▶ WORK TO BE COMPLETED
Where an image appears, leave it out; otherwise repeat the data exactly.

▶ DATASET EXTRACT
------------------------

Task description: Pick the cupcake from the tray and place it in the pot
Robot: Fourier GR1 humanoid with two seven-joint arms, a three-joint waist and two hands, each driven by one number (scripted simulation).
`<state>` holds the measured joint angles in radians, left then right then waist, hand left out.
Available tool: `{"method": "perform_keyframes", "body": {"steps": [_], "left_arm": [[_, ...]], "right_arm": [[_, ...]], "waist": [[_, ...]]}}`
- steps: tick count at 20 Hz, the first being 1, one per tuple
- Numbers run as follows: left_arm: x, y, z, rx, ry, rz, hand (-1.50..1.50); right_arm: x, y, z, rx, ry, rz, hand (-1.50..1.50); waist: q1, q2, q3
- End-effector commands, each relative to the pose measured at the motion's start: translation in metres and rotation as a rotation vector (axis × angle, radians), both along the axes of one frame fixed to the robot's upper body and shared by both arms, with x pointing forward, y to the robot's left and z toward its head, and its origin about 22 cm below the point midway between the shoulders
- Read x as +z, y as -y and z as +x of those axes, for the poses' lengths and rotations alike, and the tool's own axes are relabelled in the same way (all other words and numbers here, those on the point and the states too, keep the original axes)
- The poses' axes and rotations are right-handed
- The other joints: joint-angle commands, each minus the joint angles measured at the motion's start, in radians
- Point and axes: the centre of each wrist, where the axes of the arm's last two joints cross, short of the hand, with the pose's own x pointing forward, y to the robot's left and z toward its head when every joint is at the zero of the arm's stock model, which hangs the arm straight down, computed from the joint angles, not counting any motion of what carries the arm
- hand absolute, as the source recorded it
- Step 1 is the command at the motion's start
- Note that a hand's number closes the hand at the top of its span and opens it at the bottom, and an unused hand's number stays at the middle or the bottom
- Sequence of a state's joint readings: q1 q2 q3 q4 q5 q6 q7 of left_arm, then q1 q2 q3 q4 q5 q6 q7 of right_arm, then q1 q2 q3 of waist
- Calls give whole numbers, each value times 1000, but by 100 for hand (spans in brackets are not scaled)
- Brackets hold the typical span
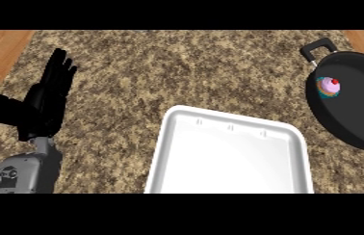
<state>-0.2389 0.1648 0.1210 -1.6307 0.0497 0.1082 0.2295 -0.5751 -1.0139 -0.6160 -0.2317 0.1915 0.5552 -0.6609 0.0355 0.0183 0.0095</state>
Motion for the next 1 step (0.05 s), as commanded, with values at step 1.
{"method": "perform_keyframes", "body": {"steps": [1], "left_arm": [[-6,-2,-4,-5,-22,0,0]], "right_arm": [[-5,5,-11,118,67,51,-150]], "waist": [[6,3,2]]}}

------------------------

▶ EXERCISE ANSWER
Task description: Pick the cupcake from the tray and place it in the pot
Robot: Fourier GR1 humanoid with two seven-joint arms, a three-joint waist and two hands, each driven by one number (scripted simulation).
`<state>` holds the measured joint angles in radians, left then right then waist, hand left out.
Available tool: `{"method": "perform_keyframes", "body": {"steps": [_], "left_arm": [[_, ...]], "right_arm": [[_, ...]], "waist": [[_, ...]]}}`
- steps: tick count at 20 Hz, the first being 1, one per tuple
- Numbers run as follows: left_arm: x, y, z, rx, ry, rz, hand (-1.50..1.50); right_arm: x, y, z, rx, ry, rz, hand (-1.50..1.50); waist: q1, q2, q3
- End-effector commands, each relative to the pose measured at the motion's start: translation in metres and rotation as a rotation vector (axis × angle, radians), both along the axes of one frame fixed to the robot's upper body and shared by both arms, with x pointing forward, y to the robot's left and z toward its head, and its origin about 22 cm below the point midway between the shoulders
- Read x as +z, y as -y and z as +x of those axes, for the poses' lengths and rotations alike, and the tool's own axes are relabelled in the same way (all other words and numbers here, those on the point and the states too, keep the original axes)
- The poses' axes and rotations are right-handed
- The other joints: joint-angle commands, each minus the joint angles measured at the motion's start, in radians
- Point and axes: the centre of each wrist, where the axes of the arm's last two joints cross, short of the hand, with the pose's own x pointing forward, y to the robot's left and z toward its head when every joint is at the zero of the arm's stock model, which hangs the arm straight down, computed from the joint angles, not counting any motion of what carries the arm
- hand absolute, as the source recorded it
- Step 1 is the command at the motion's start
- Note that a hand's number closes the hand at the top of its span and opens it at the bottom, and an unused hand's number stays at the middle or the bottom
- Sequence of a state's joint readings: q1 q2 q3 q4 q5 q6 q7 of left_arm, then q1 q2 q3 q4 q5 q6 q7 of right_arm, then q1 q2 q3 of waist
- Calls give whole numbers, each value times 1000, but by 100 for hand (spans in brackets are not scaled)
- Brackets hold the typical span
<state>-0.2389 0.1648 0.1210 -1.6307 0.0497 0.1082 0.2295 -0.5751 -1.0139 -0.6160 -0.2317 0.1915 0.5552 -0.6609 0.0355 0.0183 0.0095</state>
Motion for the next 1 step (0.05 s), as commanded, with values at step 1.
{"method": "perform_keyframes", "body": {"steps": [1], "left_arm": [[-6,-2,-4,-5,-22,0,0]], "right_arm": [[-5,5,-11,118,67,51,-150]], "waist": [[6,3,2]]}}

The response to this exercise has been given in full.